# TASK DESCRIPTION
From the first line to the last, print the records exactly.
***
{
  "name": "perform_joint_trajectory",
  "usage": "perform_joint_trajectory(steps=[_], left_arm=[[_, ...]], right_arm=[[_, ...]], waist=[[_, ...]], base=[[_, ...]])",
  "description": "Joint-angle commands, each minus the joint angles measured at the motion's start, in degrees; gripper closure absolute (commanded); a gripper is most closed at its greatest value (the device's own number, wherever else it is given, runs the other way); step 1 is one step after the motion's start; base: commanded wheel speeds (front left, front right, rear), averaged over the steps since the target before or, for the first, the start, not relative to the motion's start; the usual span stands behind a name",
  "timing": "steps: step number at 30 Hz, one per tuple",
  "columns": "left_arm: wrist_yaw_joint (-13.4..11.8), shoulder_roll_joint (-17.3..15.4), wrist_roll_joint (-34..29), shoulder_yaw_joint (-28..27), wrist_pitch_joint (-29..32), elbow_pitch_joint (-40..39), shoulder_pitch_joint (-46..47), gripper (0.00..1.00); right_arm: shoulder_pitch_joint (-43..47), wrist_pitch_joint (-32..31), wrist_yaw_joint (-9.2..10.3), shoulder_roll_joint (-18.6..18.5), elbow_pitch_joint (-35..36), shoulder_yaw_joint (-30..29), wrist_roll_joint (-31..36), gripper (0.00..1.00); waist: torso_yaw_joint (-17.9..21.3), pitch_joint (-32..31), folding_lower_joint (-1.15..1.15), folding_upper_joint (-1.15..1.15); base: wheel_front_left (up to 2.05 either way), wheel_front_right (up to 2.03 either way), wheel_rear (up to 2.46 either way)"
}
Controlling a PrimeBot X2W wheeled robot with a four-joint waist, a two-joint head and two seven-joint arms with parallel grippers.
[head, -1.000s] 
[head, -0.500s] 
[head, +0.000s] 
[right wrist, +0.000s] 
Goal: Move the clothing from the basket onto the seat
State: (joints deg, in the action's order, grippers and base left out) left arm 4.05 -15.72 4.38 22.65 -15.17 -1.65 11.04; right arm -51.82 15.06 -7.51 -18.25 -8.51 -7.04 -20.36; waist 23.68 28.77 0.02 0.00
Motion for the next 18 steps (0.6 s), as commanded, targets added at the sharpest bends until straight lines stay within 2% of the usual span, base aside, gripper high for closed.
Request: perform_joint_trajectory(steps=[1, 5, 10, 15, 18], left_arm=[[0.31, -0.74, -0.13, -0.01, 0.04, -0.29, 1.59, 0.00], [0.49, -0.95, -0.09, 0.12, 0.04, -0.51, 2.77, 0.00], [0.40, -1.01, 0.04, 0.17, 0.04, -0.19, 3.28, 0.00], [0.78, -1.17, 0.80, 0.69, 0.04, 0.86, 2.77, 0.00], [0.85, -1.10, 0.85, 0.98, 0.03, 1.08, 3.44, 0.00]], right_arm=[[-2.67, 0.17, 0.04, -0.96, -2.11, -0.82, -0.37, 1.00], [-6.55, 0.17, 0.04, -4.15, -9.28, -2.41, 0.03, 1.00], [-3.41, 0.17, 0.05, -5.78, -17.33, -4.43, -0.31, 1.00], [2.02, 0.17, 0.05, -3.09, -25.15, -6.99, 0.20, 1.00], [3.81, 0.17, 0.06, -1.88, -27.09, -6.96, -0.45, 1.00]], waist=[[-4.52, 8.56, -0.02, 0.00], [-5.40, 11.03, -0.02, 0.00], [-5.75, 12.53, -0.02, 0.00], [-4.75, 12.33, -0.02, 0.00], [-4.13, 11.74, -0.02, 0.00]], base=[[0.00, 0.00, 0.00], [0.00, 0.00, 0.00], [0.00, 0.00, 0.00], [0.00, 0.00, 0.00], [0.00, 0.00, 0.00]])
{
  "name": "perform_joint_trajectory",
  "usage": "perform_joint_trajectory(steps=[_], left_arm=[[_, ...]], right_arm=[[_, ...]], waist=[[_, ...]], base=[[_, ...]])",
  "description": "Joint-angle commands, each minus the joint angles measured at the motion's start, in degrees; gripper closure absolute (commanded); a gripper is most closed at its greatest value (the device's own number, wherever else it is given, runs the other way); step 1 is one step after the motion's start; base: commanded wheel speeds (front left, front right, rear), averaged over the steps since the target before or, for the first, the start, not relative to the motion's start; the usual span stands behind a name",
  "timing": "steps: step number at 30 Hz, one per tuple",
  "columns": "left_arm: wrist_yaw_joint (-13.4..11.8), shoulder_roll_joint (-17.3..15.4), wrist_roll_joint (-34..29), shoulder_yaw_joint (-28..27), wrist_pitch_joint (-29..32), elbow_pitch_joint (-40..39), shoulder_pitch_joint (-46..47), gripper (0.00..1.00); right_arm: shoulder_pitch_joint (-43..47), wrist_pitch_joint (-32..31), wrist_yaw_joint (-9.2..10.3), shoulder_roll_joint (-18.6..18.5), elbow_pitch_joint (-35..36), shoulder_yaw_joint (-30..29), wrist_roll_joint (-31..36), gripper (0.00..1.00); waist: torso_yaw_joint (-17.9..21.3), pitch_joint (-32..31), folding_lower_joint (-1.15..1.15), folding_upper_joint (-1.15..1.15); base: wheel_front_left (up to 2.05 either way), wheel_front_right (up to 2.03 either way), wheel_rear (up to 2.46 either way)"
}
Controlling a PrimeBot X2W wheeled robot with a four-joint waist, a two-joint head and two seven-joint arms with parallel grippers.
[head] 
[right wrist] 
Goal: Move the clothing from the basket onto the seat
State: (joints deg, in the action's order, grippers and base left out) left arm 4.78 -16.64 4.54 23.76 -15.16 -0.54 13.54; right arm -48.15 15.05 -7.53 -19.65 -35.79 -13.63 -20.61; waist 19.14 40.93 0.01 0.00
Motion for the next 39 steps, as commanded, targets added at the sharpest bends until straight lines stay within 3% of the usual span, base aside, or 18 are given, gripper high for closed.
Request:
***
# EXERCISE ANSWER
{
  "name": "perform_joint_trajectory",
  "usage": "perform_joint_trajectory(steps=[_], left_arm=[[_, ...]], right_arm=[[_, ...]], waist=[[_, ...]], base=[[_, ...]])",
  "description": "Joint-angle commands, each minus the joint angles measured at the motion's start, in degrees; gripper closure absolute (commanded); a gripper is most closed at its greatest value (the device's own number, wherever else it is given, runs the other way); step 1 is one step after the motion's start; base: commanded wheel speeds (front left, front right, rear), averaged over the steps since the target before or, for the first, the start, not relative to the motion's start; the usual span stands behind a name",
  "timing": "steps: step number at 30 Hz, one per tuple",
  "columns": "left_arm: wrist_yaw_joint (-13.4..11.8), shoulder_roll_joint (-17.3..15.4), wrist_roll_joint (-34..29), shoulder_yaw_joint (-28..27), wrist_pitch_joint (-29..32), elbow_pitch_joint (-40..39), shoulder_pitch_joint (-46..47), gripper (0.00..1.00); right_arm: shoulder_pitch_joint (-43..47), wrist_pitch_joint (-32..31), wrist_yaw_joint (-9.2..10.3), shoulder_roll_joint (-18.6..18.5), elbow_pitch_joint (-35..36), shoulder_yaw_joint (-30..29), wrist_roll_joint (-31..36), gripper (0.00..1.00); waist: torso_yaw_joint (-17.9..21.3), pitch_joint (-32..31), folding_lower_joint (-1.15..1.15), folding_upper_joint (-1.15..1.15); base: wheel_front_left (up to 2.05 either way), wheel_front_right (up to 2.03 either way), wheel_rear (up to 2.46 either way)"
}
Controlling a PrimeBot X2W wheeled robot with a four-joint waist, a two-joint head and two seven-joint arms with parallel grippers.
[head, -1.000s] 
[head, -0.500s] 
[head, +0.000s] 
[right wrist, +0.000s] 
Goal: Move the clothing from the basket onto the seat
State: (joints deg, in the action's order, grippers and base left out) left arm 4.05 -15.72 4.38 22.65 -15.17 -1.65 11.04; right arm -51.82 15.06 -7.51 -18.25 -8.51 -7.04 -20.36; waist 23.68 28.77 0.02 0.00
Motion for the next 18 steps (0.6 s), as commanded, targets added at the sharpest bends until straight lines stay within 2% of the usual span, base aside, gripper high for closed.
Request: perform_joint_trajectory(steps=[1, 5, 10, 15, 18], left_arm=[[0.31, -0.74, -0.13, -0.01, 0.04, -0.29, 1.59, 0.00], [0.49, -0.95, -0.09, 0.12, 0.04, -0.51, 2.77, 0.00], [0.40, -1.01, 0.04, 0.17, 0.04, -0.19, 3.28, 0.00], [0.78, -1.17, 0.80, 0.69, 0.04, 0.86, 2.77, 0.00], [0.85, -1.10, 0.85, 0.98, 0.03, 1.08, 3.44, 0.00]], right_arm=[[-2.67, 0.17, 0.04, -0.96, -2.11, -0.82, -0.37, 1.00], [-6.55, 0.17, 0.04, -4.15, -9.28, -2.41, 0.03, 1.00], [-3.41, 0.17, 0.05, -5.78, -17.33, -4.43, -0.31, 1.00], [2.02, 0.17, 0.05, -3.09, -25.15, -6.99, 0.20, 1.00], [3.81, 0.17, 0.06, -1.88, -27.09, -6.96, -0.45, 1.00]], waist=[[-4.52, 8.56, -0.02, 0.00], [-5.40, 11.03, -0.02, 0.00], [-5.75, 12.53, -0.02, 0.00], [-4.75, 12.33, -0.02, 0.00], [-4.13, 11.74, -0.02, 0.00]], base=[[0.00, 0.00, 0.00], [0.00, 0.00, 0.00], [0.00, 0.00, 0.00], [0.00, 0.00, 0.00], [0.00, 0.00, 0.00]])
{
  "name": "perform_joint_trajectory",
  "usage": "perform_joint_trajectory(steps=[_], left_arm=[[_, ...]], right_arm=[[_, ...]], waist=[[_, ...]], base=[[_, ...]])",
  "description": "Joint-angle commands, each minus the joint angles measured at the motion's start, in degrees; gripper closure absolute (commanded); a gripper is most closed at its greatest value (the device's own number, wherever else it is given, runs the other way); step 1 is one step after the motion's start; base: commanded wheel speeds (front left, front right, rear), averaged over the steps since the target before or, for the first, the start, not relative to the motion's start; the usual span stands behind a name",
  "timing": "steps: step number at 30 Hz, one per tuple",
  "columns": "left_arm: wrist_yaw_joint (-13.4..11.8), shoulder_roll_joint (-17.3..15.4), wrist_roll_joint (-34..29), shoulder_yaw_joint (-28..27), wrist_pitch_joint (-29..32), elbow_pitch_joint (-40..39), shoulder_pitch_joint (-46..47), gripper (0.00..1.00); right_arm: shoulder_pitch_joint (-43..47), wrist_pitch_joint (-32..31), wrist_yaw_joint (-9.2..10.3), shoulder_roll_joint (-18.6..18.5), elbow_pitch_joint (-35..36), shoulder_yaw_joint (-30..29), wrist_roll_joint (-31..36), gripper (0.00..1.00); waist: torso_yaw_joint (-17.9..21.3), pitch_joint (-32..31), folding_lower_joint (-1.15..1.15), folding_upper_joint (-1.15..1.15); base: wheel_front_left (up to 2.05 either way), wheel_front_right (up to 2.03 either way), wheel_rear (up to 2.46 either way)"
}
Controlling a PrimeBot X2W wheeled robot with a four-joint waist, a two-joint head and two seven-joint arms with parallel grippers.
[head] 
[right wrist] 
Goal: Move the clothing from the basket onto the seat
State: (joints deg, in the action's order, grippers and base left out) left arm 4.78 -16.64 4.54 23.76 -15.16 -0.54 13.54; right arm -48.15 15.05 -7.53 -19.65 -35.79 -13.63 -20.61; waist 19.14 40.93 0.01 0.00
Motion for the next 39 steps, as commanded, targets added at the sharpest bends until straight lines stay within 3% of the usual span, base aside, or 18 are given, gripper high for closed.
Request:

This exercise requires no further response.